Painlev\'e VI connection problem and monodromy of c=1 conformal blocks

TL;DR

This paper explores the deep connection between Painlevé VI equations and c=1 conformal blocks, providing explicit formulas for fusion and connection coefficients linked to hyperbolic geometry.

Contribution

It establishes a direct relation between c=1 fusion matrices and tau function connection coefficients, deriving explicit Barnes G-function formulas without integration.

Findings

Explicit formulas for connection coefficients involving Barnes G-functions.

Relation between conformal blocks and hyperbolic tetrahedron volume.
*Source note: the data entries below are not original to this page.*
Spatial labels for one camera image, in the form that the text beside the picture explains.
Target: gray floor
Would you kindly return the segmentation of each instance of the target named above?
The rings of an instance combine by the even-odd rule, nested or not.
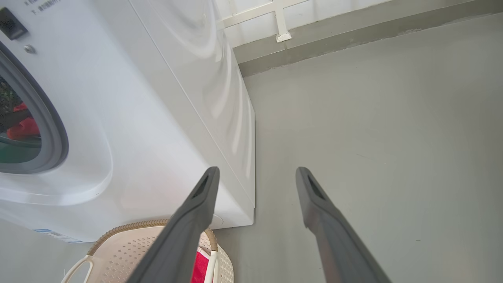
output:
[[[501,282],[502,50],[499,14],[246,78],[255,224],[215,231],[235,282],[324,281],[298,166],[393,282]]]

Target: white washing machine
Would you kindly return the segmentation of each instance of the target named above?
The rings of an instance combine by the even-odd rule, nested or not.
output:
[[[218,166],[210,227],[253,223],[255,114],[211,0],[0,8],[0,217],[95,241]]]

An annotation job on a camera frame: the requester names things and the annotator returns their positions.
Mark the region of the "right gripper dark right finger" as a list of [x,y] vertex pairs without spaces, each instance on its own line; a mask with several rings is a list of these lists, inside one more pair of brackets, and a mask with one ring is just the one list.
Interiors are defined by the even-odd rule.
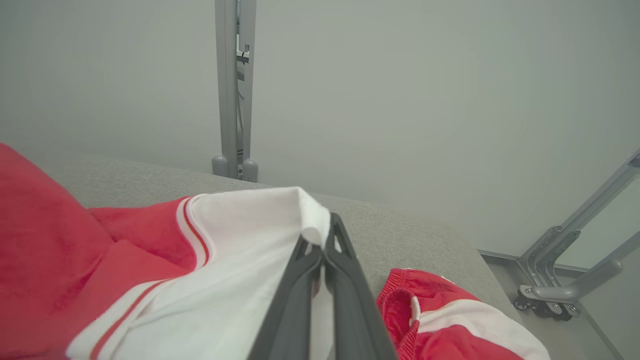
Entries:
[[397,352],[345,224],[334,212],[330,214],[324,264],[325,283],[333,296],[336,360],[396,360]]

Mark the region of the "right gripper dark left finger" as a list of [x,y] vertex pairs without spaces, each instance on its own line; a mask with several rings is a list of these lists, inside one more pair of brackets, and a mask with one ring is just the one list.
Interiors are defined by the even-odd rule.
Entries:
[[300,236],[254,339],[249,360],[310,359],[313,298],[323,252]]

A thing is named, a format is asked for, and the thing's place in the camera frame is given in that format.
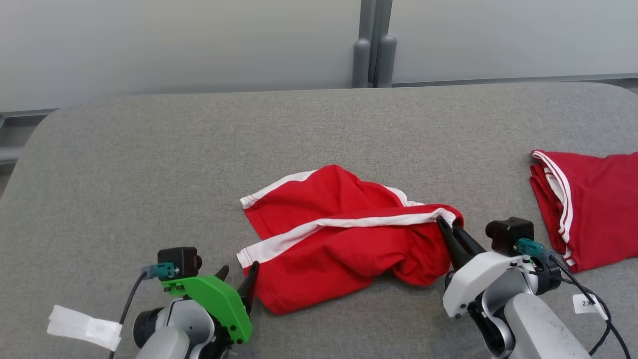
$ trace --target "label sticker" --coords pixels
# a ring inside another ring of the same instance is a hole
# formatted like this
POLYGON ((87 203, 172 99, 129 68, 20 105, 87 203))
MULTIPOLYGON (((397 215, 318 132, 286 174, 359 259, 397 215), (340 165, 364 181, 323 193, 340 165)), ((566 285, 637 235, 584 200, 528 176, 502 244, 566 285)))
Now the label sticker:
POLYGON ((101 347, 115 351, 120 343, 122 325, 114 321, 95 319, 86 314, 53 306, 53 312, 48 317, 47 333, 59 337, 69 337, 85 340, 101 347))
POLYGON ((575 294, 572 300, 574 301, 574 311, 576 314, 598 312, 596 306, 590 303, 585 294, 575 294))

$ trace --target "teal cable connector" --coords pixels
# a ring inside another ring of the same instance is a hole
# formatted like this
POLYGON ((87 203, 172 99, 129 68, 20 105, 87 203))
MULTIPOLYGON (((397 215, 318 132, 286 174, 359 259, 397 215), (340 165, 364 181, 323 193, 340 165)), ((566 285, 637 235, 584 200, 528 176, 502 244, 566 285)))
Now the teal cable connector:
POLYGON ((547 250, 545 246, 539 242, 534 242, 527 238, 521 238, 516 242, 516 250, 526 256, 536 257, 539 259, 549 259, 549 256, 556 256, 553 250, 547 250))
POLYGON ((175 274, 177 274, 175 265, 170 262, 151 264, 150 266, 143 267, 140 272, 146 272, 144 280, 153 278, 172 278, 175 274))

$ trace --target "gray wall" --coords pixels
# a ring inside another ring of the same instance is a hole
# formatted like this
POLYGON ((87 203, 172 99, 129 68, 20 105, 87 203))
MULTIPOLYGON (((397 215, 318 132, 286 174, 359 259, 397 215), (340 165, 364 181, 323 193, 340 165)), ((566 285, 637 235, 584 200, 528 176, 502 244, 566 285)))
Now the gray wall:
POLYGON ((638 73, 636 0, 395 0, 394 83, 638 73))
POLYGON ((358 0, 2 0, 0 112, 350 87, 359 11, 358 0))

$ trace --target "red fabric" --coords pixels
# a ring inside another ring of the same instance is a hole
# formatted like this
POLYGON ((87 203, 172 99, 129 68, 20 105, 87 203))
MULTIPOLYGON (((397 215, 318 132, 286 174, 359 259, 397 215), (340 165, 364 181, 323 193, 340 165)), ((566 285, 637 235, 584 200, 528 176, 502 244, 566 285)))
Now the red fabric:
MULTIPOLYGON (((245 212, 263 240, 289 234, 320 218, 424 217, 423 213, 445 210, 463 225, 460 212, 450 206, 408 205, 384 186, 329 165, 305 181, 281 185, 245 212)), ((365 288, 387 270, 408 284, 428 286, 450 266, 435 220, 436 215, 432 222, 422 224, 323 227, 261 262, 256 294, 268 309, 286 314, 365 288)))
POLYGON ((605 158, 576 153, 535 151, 553 164, 532 165, 530 183, 549 238, 557 252, 571 251, 574 272, 590 270, 638 256, 638 153, 605 158), (568 199, 561 203, 549 186, 545 169, 562 171, 568 199), (571 212, 571 219, 561 216, 571 212), (561 224, 570 228, 560 231, 561 224))

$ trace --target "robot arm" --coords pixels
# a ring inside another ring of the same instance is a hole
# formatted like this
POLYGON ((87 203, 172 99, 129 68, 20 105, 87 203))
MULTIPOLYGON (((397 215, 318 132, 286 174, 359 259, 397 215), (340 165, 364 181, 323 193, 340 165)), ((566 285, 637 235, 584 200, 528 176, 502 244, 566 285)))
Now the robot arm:
POLYGON ((533 242, 533 224, 512 217, 487 225, 494 252, 486 252, 460 227, 437 223, 452 267, 445 280, 443 308, 457 319, 466 313, 481 331, 495 358, 590 358, 556 314, 537 296, 560 285, 549 276, 560 269, 542 256, 533 242))
POLYGON ((225 358, 234 344, 249 340, 258 262, 237 290, 224 282, 228 266, 215 276, 197 277, 202 259, 193 247, 160 250, 156 266, 167 268, 158 275, 164 291, 179 298, 136 318, 133 339, 141 349, 136 359, 225 358))

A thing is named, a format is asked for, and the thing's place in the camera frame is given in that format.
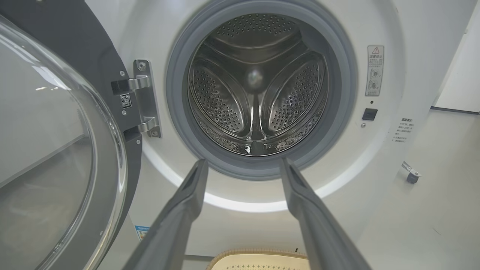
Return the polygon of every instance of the screw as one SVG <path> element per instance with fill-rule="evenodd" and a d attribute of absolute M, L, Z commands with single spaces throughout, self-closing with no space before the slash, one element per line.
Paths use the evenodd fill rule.
<path fill-rule="evenodd" d="M 145 62 L 138 63 L 137 67 L 140 71 L 144 71 L 145 69 L 147 69 L 147 65 L 145 64 Z"/>

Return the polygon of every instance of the sticker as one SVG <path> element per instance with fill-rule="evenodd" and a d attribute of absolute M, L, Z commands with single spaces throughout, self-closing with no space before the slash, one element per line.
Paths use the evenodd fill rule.
<path fill-rule="evenodd" d="M 415 124 L 411 118 L 402 118 L 392 138 L 392 142 L 405 143 L 412 133 Z"/>
<path fill-rule="evenodd" d="M 135 225 L 135 229 L 137 230 L 138 238 L 140 239 L 140 241 L 142 241 L 145 235 L 147 234 L 148 230 L 150 229 L 150 227 Z"/>
<path fill-rule="evenodd" d="M 120 95 L 120 101 L 122 108 L 130 108 L 132 106 L 132 102 L 130 101 L 130 94 L 123 94 Z"/>
<path fill-rule="evenodd" d="M 368 46 L 368 73 L 365 95 L 374 97 L 380 95 L 382 76 L 384 74 L 384 47 Z"/>

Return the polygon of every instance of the caster wheel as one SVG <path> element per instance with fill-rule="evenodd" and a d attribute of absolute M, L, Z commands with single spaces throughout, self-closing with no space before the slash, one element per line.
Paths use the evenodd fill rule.
<path fill-rule="evenodd" d="M 407 182 L 409 182 L 410 184 L 415 184 L 418 180 L 419 177 L 412 173 L 409 173 L 407 176 Z"/>

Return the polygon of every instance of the door hinge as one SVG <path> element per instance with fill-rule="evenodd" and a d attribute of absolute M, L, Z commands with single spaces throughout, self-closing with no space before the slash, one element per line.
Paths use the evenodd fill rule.
<path fill-rule="evenodd" d="M 133 78 L 113 82 L 112 87 L 114 91 L 130 90 L 135 93 L 142 120 L 142 123 L 137 126 L 139 132 L 146 133 L 149 137 L 161 138 L 150 62 L 147 60 L 133 61 Z"/>

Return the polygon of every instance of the laundry basket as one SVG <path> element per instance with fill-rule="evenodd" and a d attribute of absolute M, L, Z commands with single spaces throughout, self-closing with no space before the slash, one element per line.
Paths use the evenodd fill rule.
<path fill-rule="evenodd" d="M 275 249 L 233 249 L 217 255 L 206 270 L 310 270 L 305 254 Z"/>

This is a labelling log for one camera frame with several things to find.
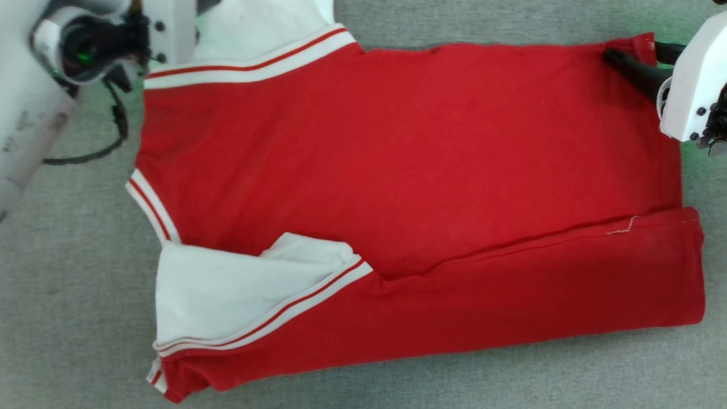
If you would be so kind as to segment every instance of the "garment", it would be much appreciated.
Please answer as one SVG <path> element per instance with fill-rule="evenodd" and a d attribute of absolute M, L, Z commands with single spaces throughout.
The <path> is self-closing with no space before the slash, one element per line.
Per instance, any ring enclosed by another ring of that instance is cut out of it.
<path fill-rule="evenodd" d="M 678 143 L 601 58 L 655 64 L 653 34 L 365 52 L 330 0 L 224 0 L 200 27 L 145 81 L 127 186 L 165 243 L 168 399 L 701 320 Z"/>

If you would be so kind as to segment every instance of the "red fabric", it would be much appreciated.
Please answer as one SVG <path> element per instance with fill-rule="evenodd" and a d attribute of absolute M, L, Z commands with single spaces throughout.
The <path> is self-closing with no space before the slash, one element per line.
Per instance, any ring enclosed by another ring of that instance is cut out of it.
<path fill-rule="evenodd" d="M 652 34 L 608 45 L 656 63 Z M 605 47 L 352 44 L 261 82 L 147 91 L 137 166 L 185 244 L 256 255 L 290 231 L 376 269 L 250 346 L 164 359 L 167 397 L 698 322 L 678 143 Z"/>

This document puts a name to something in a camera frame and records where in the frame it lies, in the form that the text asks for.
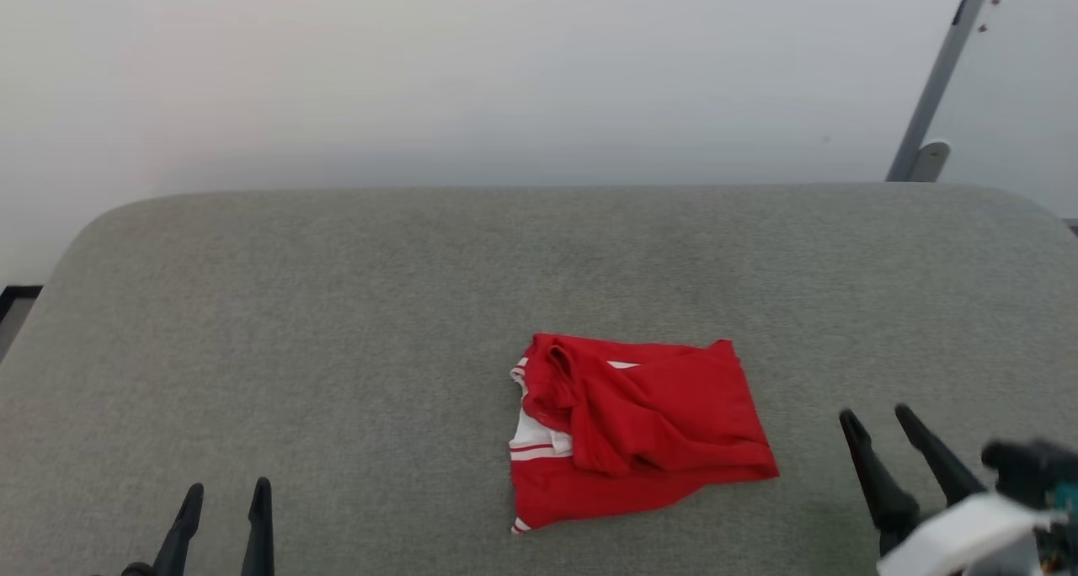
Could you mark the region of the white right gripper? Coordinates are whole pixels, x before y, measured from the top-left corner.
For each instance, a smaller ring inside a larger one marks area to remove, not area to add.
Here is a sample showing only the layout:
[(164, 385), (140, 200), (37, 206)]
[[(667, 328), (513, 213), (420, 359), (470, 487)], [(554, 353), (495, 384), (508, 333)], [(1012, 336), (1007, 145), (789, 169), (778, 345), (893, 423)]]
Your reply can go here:
[[(1067, 525), (1058, 509), (1032, 509), (987, 488), (906, 403), (894, 407), (906, 439), (926, 461), (946, 508), (877, 561), (877, 575), (1044, 575), (1035, 531)], [(840, 426), (875, 526), (913, 526), (920, 504), (892, 477), (873, 438), (844, 408)]]

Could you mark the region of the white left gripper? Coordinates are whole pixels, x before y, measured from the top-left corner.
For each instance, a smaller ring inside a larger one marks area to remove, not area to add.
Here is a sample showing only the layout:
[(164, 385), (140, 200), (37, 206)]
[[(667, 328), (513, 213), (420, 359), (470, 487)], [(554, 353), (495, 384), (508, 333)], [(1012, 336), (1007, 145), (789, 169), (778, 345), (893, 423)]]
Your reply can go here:
[[(152, 565), (132, 563), (120, 576), (184, 575), (189, 544), (199, 530), (204, 486), (189, 486), (172, 526), (158, 548)], [(272, 484), (267, 477), (258, 477), (253, 499), (248, 510), (249, 534), (243, 557), (243, 576), (273, 576), (275, 573), (274, 527), (272, 518)]]

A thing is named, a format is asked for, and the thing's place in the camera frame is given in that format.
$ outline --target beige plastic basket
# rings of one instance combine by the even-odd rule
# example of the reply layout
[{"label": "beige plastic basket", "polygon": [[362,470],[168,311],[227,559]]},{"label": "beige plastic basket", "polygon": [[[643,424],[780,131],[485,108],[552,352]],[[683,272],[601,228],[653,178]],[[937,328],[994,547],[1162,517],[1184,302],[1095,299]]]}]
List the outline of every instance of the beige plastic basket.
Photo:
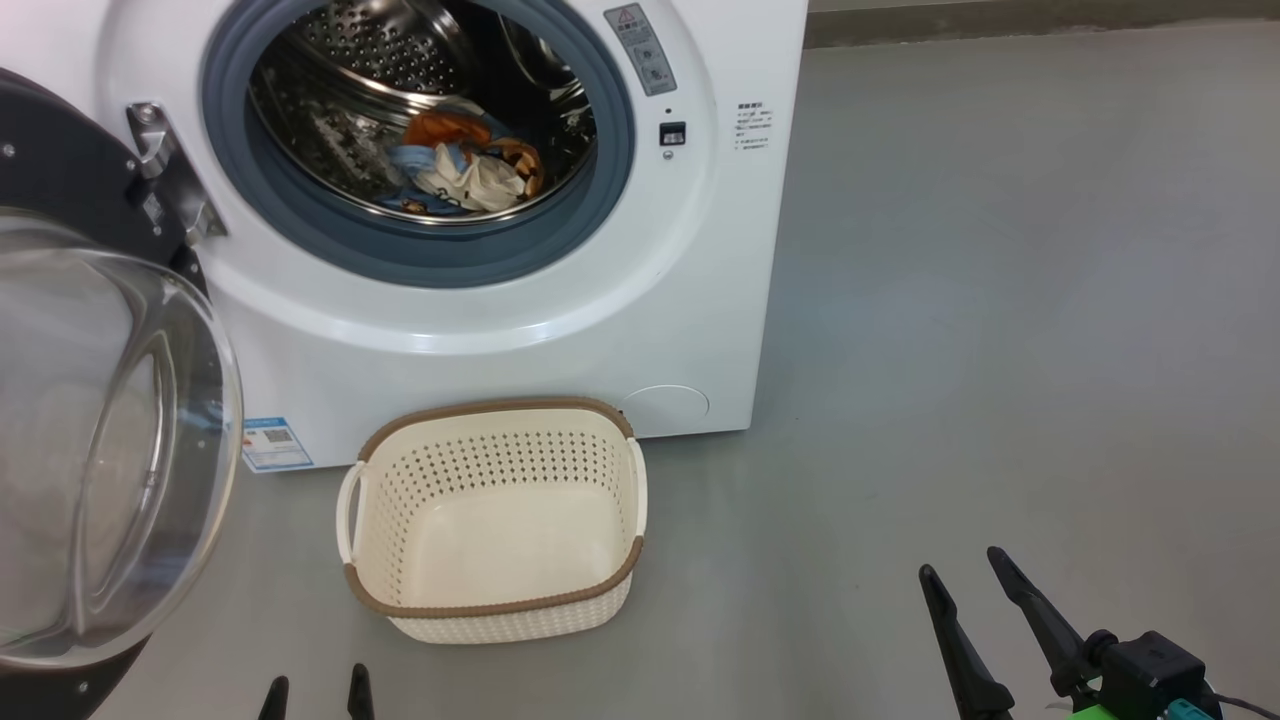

Fusion matrix coincides with tau function connection coefficient.

Abstract

Generic c=1 four-point conformal blocks on the Riemann sphere can be seen as the coefficients of Fourier expansion of the tau function of Painlev\'e VI equation with respect to one of its integration constants. Based on this relation, we show that c=1 fusion matrix essentially coincides with the connection coefficient relating tau function asymptotics at different critical points. Explicit formulas for both quantities are obtained by solving certain functional relations which follow from the tau function expansions. The final result does not involve integration and is given by a ratio of two products of Barnes G-functions with arguments expressed in terms of conformal dimensions/monodromy data. It turns out to be closely related to the volume of hyperbolic tetrahedron.